If you're into the pop musical scene, there's scarce chance that you're unfamiliar with uber-star Beyonce's latest album offering.
"Lemonade" -- termed as a "statement album" in a recent Washington Post article -- heavily focuses on urban dislocation, police interactions with young black men and related modern-day realities playing out in American cities.
In doing so, Beyonce has given a more-than-casual nod to issues dealt with in recent years by New Orleans residents, most chiefly surrounding Hurricane Katrina and pronounced violence within the city.
In fostering a New Orleans presence on Lemonade, Beyonce makes so-called "sampling" use of the taped work of one young man -- now deceased and the victim himself of gun violence in the city -- who has posthumously risen to fame and is widely considered to be a singular voice and iconic image for many New Orleans residents.
The sister of Anthony Barre -- termed by the Post as "social media star/comedian/bounce rapper Messy Mya" -- points to multiple Beyonce acknowledgments to her brother's work on Lemonade.

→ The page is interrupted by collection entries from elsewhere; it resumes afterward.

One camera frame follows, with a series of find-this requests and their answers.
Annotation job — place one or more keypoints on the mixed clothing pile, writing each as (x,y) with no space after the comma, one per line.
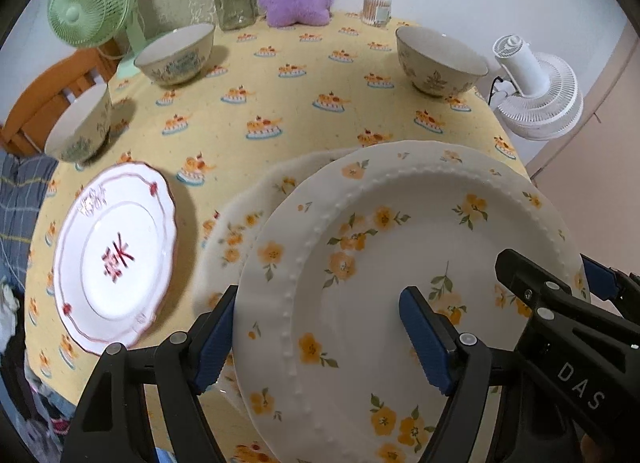
(30,418)

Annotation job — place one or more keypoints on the yellow floral plate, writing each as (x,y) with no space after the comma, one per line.
(360,268)
(235,223)

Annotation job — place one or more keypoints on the cotton swab container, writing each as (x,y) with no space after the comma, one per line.
(376,8)

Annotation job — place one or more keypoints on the floral ceramic bowl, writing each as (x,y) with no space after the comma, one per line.
(175,58)
(440,53)
(75,128)

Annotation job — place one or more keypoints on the blue plaid cloth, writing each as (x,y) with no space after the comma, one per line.
(20,213)

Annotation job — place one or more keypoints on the orange wooden chair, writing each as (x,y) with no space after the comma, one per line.
(40,93)

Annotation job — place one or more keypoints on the white plate with red character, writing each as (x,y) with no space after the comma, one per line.
(115,253)

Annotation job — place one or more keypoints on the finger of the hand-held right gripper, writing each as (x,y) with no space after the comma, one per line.
(597,275)
(530,275)

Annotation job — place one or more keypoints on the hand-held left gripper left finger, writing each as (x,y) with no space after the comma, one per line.
(217,338)

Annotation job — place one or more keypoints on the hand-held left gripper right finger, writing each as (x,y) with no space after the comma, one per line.
(425,333)

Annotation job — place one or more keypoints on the yellow printed tablecloth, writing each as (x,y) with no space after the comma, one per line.
(300,123)

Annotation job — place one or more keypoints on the white standing fan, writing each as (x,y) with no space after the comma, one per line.
(540,98)

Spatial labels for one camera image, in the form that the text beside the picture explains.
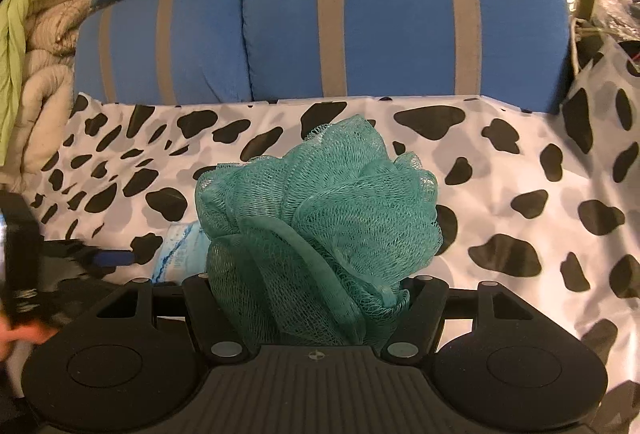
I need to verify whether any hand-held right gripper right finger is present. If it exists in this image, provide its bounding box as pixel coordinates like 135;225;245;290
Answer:
380;275;539;363

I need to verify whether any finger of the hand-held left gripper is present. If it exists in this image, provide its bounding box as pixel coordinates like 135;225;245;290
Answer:
44;240;137;269
42;271;117;326

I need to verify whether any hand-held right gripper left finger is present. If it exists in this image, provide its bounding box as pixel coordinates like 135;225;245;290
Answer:
92;274;257;363

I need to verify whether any light blue cloth piece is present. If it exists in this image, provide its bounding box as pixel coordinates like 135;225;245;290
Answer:
159;221;212;287

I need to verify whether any teal mesh bath loofah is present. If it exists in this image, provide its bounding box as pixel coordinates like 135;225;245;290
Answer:
194;114;444;348

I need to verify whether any person's left hand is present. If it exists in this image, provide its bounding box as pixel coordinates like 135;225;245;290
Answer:
0;320;59;362

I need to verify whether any cow print blanket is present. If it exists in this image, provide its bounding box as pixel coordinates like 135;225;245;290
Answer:
30;34;640;434

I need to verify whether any narrow blue striped cushion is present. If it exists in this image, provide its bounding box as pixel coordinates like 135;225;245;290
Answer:
74;0;252;105

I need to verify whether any green cloth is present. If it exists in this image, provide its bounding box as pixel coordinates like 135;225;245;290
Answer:
0;0;122;165

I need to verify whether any wide blue striped cushion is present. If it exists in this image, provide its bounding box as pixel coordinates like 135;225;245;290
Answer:
242;0;574;115

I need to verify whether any white cord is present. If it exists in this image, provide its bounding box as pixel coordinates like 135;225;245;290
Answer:
571;18;614;75

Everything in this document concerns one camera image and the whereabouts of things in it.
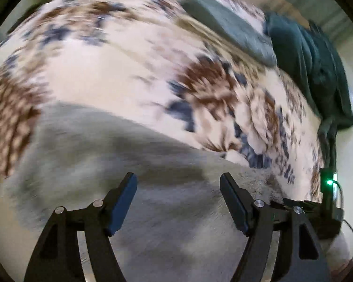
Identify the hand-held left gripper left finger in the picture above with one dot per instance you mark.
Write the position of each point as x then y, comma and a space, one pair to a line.
124, 199

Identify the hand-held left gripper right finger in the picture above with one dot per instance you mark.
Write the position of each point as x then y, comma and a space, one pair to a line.
233, 202

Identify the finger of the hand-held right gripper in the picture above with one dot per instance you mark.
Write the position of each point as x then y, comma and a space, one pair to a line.
310, 205

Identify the grey fuzzy pants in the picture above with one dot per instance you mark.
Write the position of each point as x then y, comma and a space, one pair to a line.
164, 182

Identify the floral printed blanket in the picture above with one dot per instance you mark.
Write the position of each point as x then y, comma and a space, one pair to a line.
111, 64

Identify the dark green cloth pile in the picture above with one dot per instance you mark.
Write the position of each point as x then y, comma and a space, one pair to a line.
309, 64

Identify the folded teal cloth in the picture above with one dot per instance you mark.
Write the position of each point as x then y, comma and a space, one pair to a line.
229, 26

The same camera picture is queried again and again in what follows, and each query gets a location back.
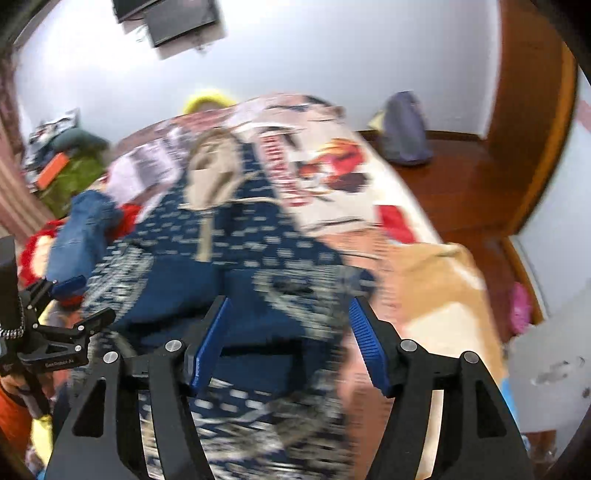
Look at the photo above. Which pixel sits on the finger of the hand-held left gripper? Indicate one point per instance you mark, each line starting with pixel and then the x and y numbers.
pixel 90 323
pixel 69 285

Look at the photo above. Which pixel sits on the wooden door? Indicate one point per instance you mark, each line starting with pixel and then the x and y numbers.
pixel 531 120

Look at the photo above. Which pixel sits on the red cloth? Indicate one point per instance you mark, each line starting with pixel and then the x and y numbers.
pixel 34 249

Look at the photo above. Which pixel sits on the yellow plush item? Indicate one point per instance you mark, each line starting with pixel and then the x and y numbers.
pixel 207 100

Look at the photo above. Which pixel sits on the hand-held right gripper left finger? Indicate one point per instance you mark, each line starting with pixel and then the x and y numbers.
pixel 208 344

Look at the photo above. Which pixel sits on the black wall screen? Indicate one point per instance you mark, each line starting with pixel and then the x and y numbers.
pixel 171 18

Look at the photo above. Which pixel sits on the printed blanket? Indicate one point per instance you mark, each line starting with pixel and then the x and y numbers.
pixel 369 184

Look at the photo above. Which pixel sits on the orange box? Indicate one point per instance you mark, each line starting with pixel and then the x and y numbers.
pixel 51 170

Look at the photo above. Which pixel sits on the pink item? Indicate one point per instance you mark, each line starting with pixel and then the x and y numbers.
pixel 519 307

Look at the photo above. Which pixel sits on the beige garment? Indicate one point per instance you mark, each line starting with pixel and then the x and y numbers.
pixel 212 170

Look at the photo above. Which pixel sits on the striped curtain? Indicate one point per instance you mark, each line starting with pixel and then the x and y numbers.
pixel 18 194

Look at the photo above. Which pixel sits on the blue jeans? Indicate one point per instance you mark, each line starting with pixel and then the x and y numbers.
pixel 81 235

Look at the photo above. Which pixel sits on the green cloth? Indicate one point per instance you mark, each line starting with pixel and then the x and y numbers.
pixel 76 177

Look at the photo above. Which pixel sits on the navy patterned garment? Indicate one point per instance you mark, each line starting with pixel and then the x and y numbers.
pixel 277 277

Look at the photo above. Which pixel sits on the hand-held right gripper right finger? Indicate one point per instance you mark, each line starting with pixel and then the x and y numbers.
pixel 369 344

And as an estate holder, she wants to be paid, claiming copyright infringement and misappropriation grounded in the failure to compensate for back royalties and additional damages.
There is no question that Messy Mya is a notable presence on the album. He distinctly recognizable voice is heard several times, amidst musical arrangements and stylistic imprints that readily reflect New Orleans musical influences.
Barre's sister is seeking more than $20 million in damages. Reportedly, there has not yet been a response from Beyonce's management team or legal advisers.